Task item:
The material below contains a line with "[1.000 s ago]" and a line with "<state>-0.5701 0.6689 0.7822". Copy exactly those two lines and all lines between them.

Supplied information:
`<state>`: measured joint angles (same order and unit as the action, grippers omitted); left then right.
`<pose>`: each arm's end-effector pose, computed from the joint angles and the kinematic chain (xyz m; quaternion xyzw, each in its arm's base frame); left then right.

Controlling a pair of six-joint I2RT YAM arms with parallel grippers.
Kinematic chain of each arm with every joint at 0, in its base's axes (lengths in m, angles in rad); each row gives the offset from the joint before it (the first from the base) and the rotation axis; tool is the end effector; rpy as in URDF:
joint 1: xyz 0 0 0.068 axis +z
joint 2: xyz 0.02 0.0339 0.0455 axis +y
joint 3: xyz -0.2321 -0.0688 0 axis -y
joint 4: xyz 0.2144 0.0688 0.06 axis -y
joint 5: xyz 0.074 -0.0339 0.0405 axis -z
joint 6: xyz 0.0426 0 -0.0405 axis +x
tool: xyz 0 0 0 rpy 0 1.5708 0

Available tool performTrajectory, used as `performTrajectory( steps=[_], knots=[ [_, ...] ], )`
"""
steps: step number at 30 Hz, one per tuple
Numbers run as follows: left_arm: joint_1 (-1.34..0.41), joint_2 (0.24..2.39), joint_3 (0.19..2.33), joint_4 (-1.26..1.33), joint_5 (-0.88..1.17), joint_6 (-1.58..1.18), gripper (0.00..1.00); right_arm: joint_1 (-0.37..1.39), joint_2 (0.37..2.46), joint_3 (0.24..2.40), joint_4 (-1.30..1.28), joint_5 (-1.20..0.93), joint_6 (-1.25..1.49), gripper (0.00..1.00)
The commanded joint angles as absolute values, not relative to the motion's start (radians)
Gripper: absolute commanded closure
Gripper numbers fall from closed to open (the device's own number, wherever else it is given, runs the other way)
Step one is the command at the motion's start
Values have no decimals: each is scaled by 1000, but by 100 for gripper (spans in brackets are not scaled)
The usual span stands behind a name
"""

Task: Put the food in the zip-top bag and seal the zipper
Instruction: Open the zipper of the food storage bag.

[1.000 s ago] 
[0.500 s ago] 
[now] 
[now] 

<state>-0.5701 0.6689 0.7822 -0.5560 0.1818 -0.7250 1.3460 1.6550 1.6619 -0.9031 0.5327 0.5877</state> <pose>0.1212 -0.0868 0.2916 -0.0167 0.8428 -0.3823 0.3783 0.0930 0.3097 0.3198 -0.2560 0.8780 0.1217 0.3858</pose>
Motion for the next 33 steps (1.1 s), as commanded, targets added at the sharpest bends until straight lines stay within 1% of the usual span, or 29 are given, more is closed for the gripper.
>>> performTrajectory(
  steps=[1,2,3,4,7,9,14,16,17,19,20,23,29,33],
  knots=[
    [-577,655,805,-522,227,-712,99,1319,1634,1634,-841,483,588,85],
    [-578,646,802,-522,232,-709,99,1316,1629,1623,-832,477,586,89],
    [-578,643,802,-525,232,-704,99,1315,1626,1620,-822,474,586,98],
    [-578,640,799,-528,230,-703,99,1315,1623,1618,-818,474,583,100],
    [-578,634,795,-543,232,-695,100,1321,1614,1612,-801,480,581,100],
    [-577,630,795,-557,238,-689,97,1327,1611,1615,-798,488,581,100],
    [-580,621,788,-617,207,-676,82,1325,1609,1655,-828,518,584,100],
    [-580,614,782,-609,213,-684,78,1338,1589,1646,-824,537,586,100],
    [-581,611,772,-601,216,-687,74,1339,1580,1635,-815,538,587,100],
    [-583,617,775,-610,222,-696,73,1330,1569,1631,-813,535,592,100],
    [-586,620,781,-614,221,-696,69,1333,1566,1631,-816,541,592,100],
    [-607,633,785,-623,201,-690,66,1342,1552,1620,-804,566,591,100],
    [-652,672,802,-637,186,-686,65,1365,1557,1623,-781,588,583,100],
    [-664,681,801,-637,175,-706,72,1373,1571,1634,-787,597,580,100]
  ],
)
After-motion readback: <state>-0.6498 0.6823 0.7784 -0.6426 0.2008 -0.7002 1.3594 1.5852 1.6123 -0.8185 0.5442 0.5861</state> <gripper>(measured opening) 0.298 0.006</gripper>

Response area:
[1.000 s ago] 
[0.500 s ago] 
[now] 
[now] 

<state>-0.5701 0.6689 0.7822 -0.5560 0.1818 -0.7250 1.3460 1.6550 1.6619 -0.9031 0.5327 0.5877</state> <pose>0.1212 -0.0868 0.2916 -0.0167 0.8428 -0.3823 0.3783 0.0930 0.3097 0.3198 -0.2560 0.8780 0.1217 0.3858</pose>

This answer has been written out in full.